Records excerpted from a collection:
>>>

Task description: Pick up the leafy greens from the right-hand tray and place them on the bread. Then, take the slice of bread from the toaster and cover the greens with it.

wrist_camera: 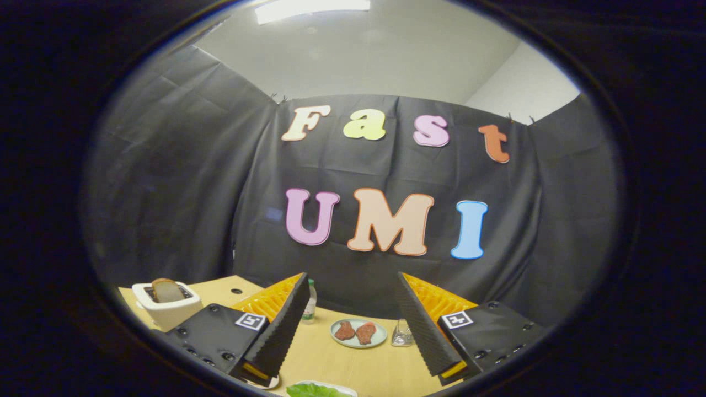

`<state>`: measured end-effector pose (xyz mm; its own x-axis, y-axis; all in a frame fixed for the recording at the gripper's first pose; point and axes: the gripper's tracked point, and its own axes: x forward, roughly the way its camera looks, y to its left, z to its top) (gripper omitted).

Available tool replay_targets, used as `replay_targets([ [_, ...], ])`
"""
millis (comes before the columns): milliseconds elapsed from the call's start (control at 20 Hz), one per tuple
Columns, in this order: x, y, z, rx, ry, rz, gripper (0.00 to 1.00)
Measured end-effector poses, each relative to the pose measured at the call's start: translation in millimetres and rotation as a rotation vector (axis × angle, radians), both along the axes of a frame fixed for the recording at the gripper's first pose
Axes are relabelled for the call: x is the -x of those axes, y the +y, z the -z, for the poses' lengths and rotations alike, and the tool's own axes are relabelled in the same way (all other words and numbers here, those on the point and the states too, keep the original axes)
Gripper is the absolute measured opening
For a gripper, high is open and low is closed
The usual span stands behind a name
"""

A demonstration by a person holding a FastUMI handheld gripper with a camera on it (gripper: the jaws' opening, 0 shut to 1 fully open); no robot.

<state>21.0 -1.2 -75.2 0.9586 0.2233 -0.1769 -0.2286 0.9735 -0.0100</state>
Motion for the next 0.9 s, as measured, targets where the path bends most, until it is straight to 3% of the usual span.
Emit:
replay_targets([
  [900,43,19,160,0.156,0.340,-0.524,1.00],
])
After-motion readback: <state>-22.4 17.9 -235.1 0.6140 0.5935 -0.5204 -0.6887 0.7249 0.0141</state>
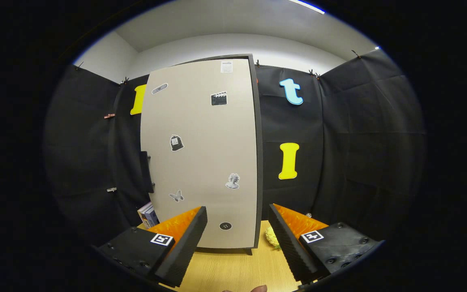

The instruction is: Open the shoe cabinet door, grab the shoes and put them into the shoe cabinet, then close the shoe cabinet door.

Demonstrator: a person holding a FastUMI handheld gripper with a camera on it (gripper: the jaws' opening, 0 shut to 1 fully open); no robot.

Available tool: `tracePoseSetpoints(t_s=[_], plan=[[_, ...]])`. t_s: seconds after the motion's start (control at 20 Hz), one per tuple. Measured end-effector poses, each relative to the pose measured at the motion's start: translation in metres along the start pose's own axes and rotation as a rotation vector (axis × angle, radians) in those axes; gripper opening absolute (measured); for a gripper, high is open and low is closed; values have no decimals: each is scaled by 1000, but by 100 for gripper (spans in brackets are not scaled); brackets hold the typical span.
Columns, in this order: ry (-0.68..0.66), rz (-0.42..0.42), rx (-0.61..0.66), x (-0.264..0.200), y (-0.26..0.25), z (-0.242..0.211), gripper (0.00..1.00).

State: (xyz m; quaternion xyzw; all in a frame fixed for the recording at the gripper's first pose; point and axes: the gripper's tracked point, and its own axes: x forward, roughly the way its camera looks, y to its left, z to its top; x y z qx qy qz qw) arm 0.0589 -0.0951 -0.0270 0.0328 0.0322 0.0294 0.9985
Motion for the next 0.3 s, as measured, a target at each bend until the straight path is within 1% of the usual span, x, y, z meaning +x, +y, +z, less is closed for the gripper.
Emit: tracePoseSetpoints(t_s=[0.3], plan=[[9, 4, 8, 0, -3, -4, 98]])
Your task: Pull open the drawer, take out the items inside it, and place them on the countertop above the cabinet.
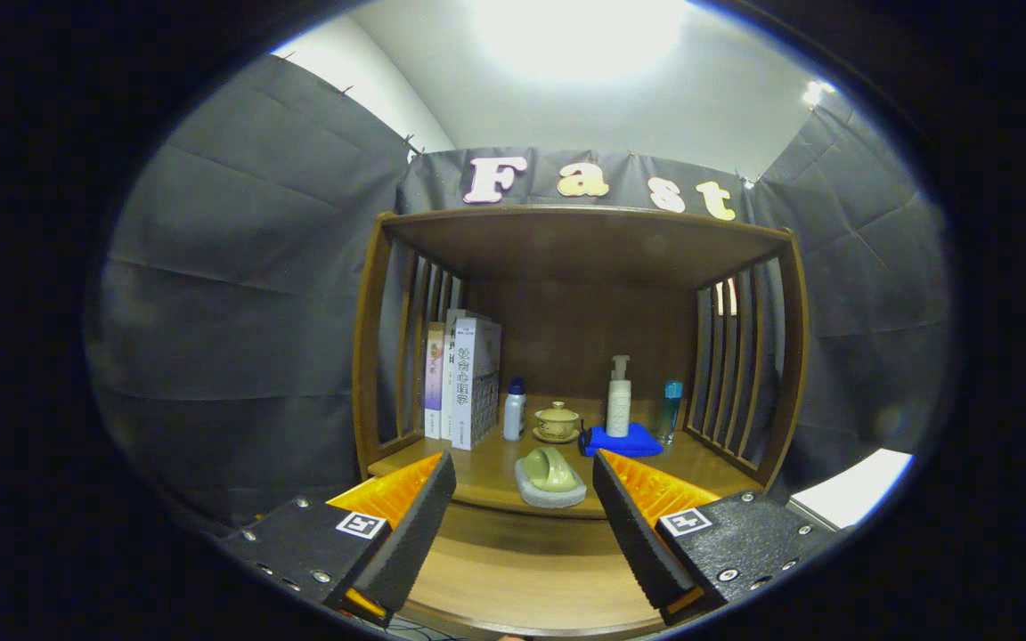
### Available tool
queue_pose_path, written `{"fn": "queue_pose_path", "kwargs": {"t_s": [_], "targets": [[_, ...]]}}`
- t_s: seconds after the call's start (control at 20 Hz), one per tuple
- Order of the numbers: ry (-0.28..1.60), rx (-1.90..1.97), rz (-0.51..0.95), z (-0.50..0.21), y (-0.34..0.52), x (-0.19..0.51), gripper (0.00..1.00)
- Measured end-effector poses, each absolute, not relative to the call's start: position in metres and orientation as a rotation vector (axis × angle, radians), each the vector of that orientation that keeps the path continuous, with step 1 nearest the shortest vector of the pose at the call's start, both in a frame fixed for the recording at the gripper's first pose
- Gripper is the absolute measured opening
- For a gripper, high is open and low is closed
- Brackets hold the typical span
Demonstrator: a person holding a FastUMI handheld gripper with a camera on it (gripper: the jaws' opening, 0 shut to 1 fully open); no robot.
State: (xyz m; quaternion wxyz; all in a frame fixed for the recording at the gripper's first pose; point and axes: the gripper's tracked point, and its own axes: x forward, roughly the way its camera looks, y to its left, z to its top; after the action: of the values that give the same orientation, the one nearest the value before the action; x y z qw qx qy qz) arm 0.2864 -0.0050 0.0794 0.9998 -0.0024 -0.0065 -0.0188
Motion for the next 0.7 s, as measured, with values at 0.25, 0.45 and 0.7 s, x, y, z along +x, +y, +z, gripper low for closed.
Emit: {"fn": "queue_pose_path", "kwargs": {"t_s": [0.25,0.45,0.7], "targets": [[-0.043,0.028,-0.051,0.058,0.002,0.254,0.95],[-0.041,0.025,-0.071,0.034,-0.001,0.233,0.95],[-0.031,0.048,-0.061,0.003,0.007,0.214,0.95]]}}
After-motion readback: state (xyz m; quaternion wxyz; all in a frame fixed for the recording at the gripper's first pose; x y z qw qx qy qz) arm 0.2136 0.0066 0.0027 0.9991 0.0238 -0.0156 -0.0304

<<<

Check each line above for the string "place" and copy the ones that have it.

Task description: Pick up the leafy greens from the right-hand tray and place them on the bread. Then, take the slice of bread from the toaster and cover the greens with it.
Your task: Pull open the drawer, take out the items inside it, and place them on the countertop above the cabinet.

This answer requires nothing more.